> **The problem**:
Reproduce, from the lines below, exactly the stretch that begins at the line containing "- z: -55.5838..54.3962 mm" and ends at the line containing "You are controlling", both included.

> **Input records**:
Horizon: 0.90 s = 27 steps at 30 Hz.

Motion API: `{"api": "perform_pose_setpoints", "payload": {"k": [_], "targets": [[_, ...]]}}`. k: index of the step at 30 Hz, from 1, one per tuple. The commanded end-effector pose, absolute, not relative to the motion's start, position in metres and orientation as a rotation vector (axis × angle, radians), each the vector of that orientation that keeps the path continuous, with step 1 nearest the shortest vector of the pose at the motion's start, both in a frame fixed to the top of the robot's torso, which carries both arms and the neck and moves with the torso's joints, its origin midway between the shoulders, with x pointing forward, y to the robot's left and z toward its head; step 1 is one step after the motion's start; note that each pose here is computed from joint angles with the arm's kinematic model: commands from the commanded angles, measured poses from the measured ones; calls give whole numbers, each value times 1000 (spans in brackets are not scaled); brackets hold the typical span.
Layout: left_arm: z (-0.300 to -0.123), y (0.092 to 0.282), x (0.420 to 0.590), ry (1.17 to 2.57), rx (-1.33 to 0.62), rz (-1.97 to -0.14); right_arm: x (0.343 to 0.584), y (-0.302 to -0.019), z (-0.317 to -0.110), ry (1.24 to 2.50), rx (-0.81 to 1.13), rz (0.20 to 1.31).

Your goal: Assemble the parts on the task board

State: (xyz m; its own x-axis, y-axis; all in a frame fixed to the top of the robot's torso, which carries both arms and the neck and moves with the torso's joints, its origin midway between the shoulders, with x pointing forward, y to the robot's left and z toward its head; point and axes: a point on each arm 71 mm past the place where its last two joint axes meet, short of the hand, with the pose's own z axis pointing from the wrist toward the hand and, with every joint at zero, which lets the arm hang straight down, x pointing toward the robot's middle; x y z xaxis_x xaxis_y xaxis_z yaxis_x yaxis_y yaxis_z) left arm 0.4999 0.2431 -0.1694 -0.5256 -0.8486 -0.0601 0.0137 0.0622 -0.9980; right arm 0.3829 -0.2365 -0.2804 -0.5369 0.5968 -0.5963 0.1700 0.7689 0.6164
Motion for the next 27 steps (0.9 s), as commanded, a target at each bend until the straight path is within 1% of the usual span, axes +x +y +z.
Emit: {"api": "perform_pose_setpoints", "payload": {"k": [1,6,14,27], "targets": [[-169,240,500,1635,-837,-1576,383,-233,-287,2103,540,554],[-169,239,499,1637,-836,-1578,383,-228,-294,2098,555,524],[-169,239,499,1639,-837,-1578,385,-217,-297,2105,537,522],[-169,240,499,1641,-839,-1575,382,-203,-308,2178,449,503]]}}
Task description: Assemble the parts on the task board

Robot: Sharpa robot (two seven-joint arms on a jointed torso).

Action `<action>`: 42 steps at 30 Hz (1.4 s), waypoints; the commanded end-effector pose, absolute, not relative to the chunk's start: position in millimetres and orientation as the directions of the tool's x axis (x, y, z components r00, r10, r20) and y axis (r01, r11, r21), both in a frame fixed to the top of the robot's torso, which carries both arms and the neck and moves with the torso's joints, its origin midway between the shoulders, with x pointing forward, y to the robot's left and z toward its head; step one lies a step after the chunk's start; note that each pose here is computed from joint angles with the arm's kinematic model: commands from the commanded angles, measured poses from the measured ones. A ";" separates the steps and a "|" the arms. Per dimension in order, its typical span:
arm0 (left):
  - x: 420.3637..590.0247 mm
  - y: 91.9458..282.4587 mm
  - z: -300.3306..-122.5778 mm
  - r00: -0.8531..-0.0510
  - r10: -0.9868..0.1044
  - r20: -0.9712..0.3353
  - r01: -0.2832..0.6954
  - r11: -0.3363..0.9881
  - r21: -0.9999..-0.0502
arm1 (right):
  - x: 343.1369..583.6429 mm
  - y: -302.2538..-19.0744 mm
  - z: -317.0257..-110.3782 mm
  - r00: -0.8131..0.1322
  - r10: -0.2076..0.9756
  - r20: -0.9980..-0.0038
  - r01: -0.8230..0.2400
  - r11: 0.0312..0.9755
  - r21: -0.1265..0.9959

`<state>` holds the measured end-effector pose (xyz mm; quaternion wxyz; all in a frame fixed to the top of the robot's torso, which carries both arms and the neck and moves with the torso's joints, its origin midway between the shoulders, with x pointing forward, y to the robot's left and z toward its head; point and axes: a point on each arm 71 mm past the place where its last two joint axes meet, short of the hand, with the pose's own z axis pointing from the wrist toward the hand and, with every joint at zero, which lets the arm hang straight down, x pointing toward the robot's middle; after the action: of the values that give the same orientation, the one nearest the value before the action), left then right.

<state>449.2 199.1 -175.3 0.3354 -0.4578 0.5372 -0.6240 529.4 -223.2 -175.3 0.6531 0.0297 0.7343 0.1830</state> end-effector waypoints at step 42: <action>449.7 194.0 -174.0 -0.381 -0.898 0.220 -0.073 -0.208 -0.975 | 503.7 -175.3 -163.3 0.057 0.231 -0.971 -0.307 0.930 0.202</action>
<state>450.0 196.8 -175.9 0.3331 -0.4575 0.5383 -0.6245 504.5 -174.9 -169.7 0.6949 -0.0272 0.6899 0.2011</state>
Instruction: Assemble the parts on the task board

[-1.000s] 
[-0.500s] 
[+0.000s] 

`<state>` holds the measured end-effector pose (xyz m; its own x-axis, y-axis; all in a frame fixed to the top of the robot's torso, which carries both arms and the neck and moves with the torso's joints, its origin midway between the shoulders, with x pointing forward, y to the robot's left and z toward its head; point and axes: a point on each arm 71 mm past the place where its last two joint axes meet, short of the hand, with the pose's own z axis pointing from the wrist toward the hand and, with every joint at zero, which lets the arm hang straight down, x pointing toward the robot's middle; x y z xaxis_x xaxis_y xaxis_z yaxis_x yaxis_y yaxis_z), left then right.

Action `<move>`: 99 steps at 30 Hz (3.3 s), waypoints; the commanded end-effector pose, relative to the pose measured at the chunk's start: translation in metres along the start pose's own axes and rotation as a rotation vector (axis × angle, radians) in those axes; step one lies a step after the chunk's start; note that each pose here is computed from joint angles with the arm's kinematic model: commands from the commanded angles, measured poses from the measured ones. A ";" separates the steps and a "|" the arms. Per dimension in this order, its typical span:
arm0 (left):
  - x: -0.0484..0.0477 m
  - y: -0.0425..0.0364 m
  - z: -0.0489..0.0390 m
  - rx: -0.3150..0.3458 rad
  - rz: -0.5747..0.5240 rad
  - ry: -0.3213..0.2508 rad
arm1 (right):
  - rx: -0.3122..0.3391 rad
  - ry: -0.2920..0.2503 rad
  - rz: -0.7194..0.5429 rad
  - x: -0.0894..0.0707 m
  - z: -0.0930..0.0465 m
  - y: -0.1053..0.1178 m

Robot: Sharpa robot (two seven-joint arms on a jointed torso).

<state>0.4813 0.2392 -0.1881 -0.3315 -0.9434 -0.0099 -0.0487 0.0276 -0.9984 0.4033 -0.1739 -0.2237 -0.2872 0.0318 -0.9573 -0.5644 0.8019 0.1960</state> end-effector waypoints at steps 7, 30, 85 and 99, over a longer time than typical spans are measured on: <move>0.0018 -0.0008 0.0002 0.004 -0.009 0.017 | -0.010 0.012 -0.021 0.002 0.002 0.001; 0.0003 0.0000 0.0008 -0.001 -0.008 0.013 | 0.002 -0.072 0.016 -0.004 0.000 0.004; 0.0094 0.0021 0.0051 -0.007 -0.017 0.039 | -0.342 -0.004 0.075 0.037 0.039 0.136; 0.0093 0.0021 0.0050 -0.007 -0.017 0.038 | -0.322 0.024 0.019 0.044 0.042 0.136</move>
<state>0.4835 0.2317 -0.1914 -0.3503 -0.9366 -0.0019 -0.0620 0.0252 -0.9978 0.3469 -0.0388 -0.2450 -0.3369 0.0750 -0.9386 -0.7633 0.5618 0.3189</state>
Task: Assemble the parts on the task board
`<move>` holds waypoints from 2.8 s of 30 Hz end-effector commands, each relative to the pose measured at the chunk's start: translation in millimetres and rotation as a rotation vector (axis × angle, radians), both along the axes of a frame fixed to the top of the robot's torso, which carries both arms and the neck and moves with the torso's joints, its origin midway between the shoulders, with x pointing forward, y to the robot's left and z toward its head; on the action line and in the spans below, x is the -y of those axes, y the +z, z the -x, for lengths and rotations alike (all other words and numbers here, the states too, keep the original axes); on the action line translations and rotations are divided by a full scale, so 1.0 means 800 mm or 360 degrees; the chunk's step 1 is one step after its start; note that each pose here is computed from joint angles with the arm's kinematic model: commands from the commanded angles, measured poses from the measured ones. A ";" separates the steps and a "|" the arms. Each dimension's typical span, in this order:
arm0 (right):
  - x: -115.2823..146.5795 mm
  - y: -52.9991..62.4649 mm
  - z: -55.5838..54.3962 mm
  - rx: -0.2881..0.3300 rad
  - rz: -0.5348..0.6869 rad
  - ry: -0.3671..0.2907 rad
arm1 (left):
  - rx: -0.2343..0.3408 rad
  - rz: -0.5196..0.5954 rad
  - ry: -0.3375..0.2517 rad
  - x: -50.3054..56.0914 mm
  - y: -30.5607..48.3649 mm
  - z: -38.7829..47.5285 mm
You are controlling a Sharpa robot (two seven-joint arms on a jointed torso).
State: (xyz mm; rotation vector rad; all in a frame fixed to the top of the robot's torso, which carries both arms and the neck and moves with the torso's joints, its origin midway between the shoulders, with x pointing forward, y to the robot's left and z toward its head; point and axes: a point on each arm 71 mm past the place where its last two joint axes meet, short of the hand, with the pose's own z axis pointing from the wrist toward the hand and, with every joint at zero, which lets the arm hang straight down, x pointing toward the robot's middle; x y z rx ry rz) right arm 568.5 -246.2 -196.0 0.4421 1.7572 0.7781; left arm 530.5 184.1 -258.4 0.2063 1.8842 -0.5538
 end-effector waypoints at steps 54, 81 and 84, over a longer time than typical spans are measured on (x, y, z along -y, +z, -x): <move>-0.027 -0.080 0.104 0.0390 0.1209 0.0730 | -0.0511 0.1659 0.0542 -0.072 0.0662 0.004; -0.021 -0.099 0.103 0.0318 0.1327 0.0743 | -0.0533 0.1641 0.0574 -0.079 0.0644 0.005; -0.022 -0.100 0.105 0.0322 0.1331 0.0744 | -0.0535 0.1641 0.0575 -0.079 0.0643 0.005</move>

> **Task result**:
  - z: -55.5838..54.3962 mm
  - rx: -0.2881..0.3300 rad
  - rz: -0.5348..0.6869 rad
  - ry: -0.3671..0.2907 rad
arm1 (left):
  - rx: -0.2343..0.3408 rad
  - rz: -0.5196..0.5954 rad
  - ry: -0.3375..0.2517 rad
  - x: -50.3054..56.0914 mm
  - y: -30.5607..48.3649 mm
  - z: -38.7829..47.5285 mm
You are controlling a Sharpa robot (two seven-joint arms on a jointed torso).

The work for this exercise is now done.